Because crystals tend to be pure and have molecules in a well-defined geometric, repeating pattern, they are useful for inferring structure at the molecular level.
To perform X-ray crystallography, one must first grow crystals of the biomolecule of interest. There exist various protocols for crystal formation. Generally, liquid solutions containing different concentrations of biomolecule and different concentrations of salts and/or additives are created and then (after an appropriate amount of time) observed to see if any crystals have grown.
The resulting crystals are taken to a facility that can create powerful X-rays (such as a synchrotron). Each crystal is exposed to X-rays at many angles, creating X-ray diffraction patterns (which appear as patterns of dots). At the molecular level, the X-rays are bouncing off of any atoms that they hit; because the crystal has a repeating pattern of molecules, this results in a pattern being formed by the diffracted X-rays.

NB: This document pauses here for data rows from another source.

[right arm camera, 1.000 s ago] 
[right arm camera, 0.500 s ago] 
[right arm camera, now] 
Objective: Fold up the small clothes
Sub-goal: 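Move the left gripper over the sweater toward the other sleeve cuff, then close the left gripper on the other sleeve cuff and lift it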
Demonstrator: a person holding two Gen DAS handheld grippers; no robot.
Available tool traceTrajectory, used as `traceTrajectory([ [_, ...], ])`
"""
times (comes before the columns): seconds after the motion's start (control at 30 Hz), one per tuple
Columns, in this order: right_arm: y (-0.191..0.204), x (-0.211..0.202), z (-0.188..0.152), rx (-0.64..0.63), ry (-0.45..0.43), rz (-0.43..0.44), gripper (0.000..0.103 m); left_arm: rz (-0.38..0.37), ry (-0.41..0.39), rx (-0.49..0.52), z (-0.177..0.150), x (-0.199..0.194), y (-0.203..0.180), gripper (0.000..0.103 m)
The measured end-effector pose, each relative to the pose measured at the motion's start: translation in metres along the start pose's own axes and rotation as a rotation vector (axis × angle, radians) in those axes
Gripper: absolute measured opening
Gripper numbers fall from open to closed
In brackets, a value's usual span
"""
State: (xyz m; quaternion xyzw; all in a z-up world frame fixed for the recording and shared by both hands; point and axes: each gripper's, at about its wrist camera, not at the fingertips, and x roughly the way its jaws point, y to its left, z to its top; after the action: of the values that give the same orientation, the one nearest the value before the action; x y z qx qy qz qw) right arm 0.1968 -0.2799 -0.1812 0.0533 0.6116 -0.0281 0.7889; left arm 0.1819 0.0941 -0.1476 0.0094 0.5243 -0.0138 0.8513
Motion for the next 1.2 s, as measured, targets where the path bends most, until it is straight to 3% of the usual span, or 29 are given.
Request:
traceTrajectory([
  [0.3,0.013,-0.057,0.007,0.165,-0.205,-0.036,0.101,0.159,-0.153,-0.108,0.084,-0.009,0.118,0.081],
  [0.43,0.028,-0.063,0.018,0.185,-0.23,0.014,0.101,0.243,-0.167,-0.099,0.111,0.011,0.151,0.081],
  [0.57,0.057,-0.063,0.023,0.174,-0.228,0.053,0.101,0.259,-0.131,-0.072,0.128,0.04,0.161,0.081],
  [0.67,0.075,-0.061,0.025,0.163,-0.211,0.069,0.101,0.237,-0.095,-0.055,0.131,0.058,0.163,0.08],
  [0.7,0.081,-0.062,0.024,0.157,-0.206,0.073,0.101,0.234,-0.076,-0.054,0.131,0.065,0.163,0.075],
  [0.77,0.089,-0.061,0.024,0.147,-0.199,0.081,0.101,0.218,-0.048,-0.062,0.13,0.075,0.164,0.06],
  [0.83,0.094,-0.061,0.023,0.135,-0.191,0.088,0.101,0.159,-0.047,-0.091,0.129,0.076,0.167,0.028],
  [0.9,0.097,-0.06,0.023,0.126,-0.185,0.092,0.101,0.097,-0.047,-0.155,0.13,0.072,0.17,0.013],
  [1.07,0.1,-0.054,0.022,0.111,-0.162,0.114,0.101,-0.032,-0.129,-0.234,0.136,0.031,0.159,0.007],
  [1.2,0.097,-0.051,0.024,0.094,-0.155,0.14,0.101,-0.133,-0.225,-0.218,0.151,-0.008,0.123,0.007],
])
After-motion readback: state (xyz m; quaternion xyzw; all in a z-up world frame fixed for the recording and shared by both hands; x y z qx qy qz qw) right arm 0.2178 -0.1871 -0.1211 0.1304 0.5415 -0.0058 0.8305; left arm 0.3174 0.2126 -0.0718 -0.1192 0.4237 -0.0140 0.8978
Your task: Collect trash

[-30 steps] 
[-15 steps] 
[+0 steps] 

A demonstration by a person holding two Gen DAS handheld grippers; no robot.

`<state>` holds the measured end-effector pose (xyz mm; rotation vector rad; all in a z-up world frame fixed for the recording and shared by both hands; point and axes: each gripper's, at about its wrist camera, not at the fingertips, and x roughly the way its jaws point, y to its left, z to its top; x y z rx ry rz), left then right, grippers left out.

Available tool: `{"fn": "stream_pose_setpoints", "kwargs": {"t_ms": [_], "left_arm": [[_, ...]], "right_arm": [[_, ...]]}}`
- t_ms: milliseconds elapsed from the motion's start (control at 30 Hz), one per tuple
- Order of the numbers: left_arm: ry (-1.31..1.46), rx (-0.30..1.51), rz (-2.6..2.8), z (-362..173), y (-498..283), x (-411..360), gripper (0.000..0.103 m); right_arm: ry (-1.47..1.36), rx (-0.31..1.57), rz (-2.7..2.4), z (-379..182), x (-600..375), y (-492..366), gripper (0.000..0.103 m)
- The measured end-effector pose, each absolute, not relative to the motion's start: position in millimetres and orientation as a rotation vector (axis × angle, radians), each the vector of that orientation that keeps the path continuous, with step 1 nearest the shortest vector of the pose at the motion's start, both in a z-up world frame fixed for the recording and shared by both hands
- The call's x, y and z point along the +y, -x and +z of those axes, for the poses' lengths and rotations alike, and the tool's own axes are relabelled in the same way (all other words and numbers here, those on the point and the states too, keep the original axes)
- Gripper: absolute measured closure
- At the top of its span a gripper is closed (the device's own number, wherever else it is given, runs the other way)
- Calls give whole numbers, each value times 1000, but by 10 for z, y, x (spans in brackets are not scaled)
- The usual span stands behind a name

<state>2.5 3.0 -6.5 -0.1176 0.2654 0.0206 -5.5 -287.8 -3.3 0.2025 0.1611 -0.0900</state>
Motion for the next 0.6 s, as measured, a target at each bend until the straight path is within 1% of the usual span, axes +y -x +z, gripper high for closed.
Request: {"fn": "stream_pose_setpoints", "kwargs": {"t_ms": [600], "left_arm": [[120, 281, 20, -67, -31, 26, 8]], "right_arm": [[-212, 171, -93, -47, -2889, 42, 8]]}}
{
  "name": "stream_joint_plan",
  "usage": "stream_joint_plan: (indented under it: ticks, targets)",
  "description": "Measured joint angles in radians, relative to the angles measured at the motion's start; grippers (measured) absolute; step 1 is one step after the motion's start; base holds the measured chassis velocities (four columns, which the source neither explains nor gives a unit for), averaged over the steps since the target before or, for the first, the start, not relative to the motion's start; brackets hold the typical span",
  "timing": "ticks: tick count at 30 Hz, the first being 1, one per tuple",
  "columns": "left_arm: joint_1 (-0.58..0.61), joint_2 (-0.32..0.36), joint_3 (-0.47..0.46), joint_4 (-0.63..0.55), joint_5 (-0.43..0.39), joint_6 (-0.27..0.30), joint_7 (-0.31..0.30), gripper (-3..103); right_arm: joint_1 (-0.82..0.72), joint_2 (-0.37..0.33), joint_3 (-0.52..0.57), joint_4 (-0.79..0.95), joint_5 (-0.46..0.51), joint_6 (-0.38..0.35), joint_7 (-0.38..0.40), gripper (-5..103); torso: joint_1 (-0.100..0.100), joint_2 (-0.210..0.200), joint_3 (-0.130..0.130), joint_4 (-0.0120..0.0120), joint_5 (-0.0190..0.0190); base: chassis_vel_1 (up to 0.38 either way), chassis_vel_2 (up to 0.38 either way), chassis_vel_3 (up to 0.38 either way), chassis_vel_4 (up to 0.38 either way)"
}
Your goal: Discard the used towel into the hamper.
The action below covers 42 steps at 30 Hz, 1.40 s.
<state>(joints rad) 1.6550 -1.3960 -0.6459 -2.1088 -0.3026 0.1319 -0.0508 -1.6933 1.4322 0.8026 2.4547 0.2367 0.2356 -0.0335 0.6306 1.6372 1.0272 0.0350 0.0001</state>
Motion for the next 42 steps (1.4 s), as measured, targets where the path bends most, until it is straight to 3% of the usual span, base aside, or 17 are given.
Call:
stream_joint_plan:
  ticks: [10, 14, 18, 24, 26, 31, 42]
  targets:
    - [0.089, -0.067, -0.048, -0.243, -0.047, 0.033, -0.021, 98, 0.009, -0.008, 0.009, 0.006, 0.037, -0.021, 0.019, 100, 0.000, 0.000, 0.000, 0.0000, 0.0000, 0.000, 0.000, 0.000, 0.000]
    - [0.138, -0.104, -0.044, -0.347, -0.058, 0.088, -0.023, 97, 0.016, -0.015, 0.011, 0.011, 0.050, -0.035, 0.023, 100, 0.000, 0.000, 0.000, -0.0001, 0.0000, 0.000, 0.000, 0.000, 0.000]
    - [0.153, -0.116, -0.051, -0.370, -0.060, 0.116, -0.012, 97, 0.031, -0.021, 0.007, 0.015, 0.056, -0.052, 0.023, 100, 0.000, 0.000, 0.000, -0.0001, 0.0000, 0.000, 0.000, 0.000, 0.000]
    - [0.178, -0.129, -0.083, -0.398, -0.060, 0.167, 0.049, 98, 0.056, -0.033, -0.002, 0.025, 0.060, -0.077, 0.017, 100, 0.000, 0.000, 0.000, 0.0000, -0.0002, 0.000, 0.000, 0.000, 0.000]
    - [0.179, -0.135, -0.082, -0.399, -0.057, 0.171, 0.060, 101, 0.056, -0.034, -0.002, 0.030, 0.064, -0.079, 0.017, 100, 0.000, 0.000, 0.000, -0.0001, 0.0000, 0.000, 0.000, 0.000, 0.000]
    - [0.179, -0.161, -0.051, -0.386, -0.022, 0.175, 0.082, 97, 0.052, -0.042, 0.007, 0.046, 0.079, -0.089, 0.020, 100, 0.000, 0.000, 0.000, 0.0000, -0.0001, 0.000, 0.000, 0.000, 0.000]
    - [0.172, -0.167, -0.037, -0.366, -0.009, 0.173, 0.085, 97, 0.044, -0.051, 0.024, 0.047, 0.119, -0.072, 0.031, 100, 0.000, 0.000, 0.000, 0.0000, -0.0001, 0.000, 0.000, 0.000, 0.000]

Computer algorithms can look at X-ray diffraction patterns and infer the 3D structure of the molecules making up the crystals.
Crystals can sometimes be difficult to grow, depending on the exact biomolecule being studied. The properties of the biomolecule will influence crystal growth conditions; for example, as a rule of thumb membrane proteins have to be crystallized differently than non-membrane proteins.
X-ray crystallography requires access to facilities such as synchrotrons.